Exercise objective:
Copy all the data exactly, except the pictures.

Data:
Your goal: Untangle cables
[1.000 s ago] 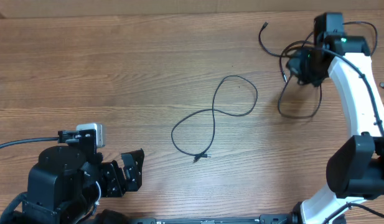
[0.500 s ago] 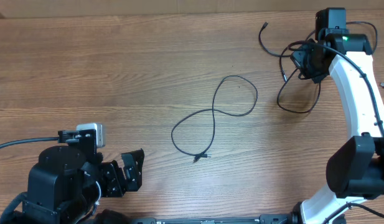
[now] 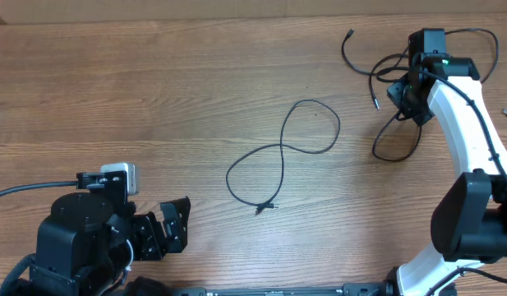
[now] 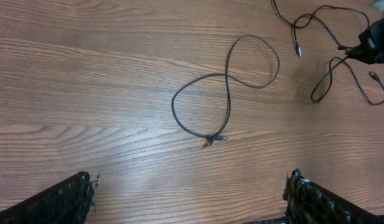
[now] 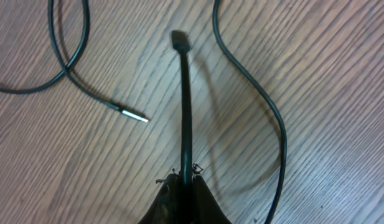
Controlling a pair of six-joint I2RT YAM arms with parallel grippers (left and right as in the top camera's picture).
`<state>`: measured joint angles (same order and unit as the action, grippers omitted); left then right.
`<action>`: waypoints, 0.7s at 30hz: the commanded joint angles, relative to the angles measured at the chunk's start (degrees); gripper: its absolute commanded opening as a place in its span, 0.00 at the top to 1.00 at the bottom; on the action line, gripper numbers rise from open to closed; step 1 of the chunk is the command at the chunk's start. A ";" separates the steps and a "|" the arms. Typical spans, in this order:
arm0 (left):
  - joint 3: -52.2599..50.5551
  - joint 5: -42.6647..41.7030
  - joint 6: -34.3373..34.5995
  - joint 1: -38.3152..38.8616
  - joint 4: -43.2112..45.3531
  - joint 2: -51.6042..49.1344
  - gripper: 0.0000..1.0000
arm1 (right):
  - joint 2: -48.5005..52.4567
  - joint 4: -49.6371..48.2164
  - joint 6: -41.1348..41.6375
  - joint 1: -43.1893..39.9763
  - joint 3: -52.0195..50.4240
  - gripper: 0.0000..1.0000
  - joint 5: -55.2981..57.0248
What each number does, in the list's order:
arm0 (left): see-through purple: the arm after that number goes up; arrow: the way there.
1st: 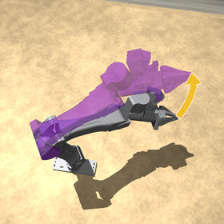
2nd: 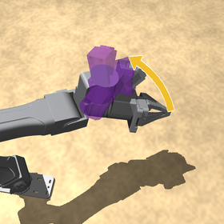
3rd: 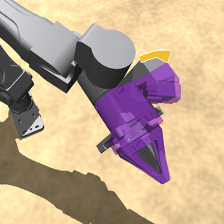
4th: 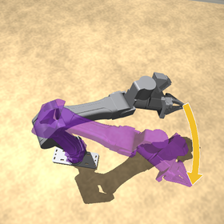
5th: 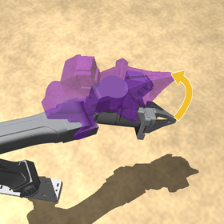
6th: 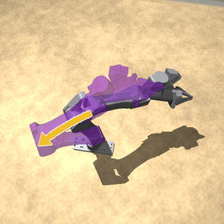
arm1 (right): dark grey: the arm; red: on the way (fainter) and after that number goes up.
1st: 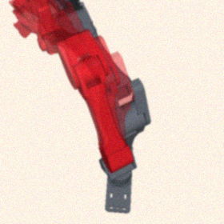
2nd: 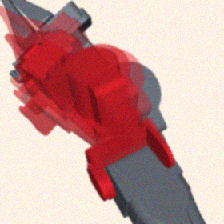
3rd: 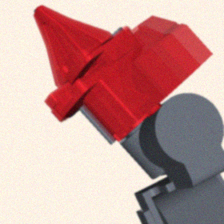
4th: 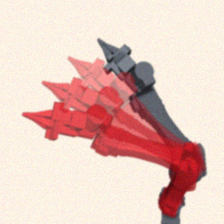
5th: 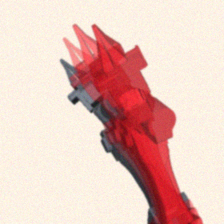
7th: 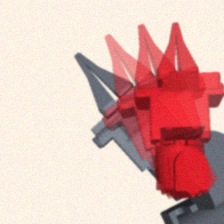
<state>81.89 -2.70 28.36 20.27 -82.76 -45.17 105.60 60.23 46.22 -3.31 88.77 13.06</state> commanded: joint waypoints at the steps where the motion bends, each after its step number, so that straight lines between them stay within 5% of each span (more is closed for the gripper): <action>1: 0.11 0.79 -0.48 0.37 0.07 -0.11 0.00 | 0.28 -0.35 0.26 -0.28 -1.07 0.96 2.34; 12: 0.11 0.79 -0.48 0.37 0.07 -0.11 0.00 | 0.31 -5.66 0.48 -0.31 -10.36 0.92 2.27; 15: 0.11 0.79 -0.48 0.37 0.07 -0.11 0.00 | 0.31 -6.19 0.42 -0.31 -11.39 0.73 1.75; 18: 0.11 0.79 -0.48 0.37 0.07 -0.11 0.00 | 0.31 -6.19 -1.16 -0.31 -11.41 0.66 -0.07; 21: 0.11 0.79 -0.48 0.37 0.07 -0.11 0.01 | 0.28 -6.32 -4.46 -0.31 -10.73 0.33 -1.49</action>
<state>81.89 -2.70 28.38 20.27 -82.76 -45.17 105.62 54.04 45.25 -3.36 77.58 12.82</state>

Solution below:
Your goal: Untangle cables
[1.000 s ago] 
[0.500 s ago] 
[now] 
[now] 
[now] 
Controlling a pair of six-joint I2RT YAM arms with parallel grippers (left and right as in the top camera's picture).
`<state>`: measured joint angles (same order and unit as the action, grippers omitted); left then right.
`<action>`: waypoints, 0.7s at 30hz: the commanded joint angles, relative to the angles measured at the chunk's start (degrees); gripper: its absolute commanded opening as a place in its span, 0.00 at the top to 1.00 at the bottom; on the action line, gripper numbers rise from open to closed; step 1 of the chunk is the command at the chunk's start. A ";" separates the steps and a "|" the arms. Typical spans, in this order:
arm0 (left):
  - joint 3: -52.2599..50.5551
  - joint 5: -42.6647..41.7030
  - joint 6: -34.3373..34.5995
  - joint 1: -38.3152..38.8616
  - joint 4: -43.2112..45.3531
  - joint 2: -51.6042..49.1344
  - gripper: 0.0000..1.0000
arm1 (right):
  - joint 2: -48.5005..52.4567
  - joint 4: -49.6371..48.2164
  - joint 6: -41.1348..41.6375
  - joint 1: -43.1893..39.9763
  - joint 3: -52.0195..50.4240
  - gripper: 0.0000..1.0000
  - joint 5: -55.2981..57.0248
What each number does, in the list's order:
arm0 (left): see-through purple: the arm after that number goes up; arrow: the way there.
1st: 
2nd: 
3rd: 
4th: 
5th: 
6th: 
arm1 (right): dark grey: the arm; red: on the way (fainter) and after that number goes up.
1st: 
2nd: 
3rd: 
4th: 
5th: 
7th: 
<state>81.89 -2.70 28.36 20.27 -82.76 -45.17 105.60 60.23 46.22 -3.31 88.77 13.06</state> commanded: joint waypoints at the steps where the motion bends, each after its step number, so that straight lines between them stay within 5% of each span (more is closed for the gripper): <action>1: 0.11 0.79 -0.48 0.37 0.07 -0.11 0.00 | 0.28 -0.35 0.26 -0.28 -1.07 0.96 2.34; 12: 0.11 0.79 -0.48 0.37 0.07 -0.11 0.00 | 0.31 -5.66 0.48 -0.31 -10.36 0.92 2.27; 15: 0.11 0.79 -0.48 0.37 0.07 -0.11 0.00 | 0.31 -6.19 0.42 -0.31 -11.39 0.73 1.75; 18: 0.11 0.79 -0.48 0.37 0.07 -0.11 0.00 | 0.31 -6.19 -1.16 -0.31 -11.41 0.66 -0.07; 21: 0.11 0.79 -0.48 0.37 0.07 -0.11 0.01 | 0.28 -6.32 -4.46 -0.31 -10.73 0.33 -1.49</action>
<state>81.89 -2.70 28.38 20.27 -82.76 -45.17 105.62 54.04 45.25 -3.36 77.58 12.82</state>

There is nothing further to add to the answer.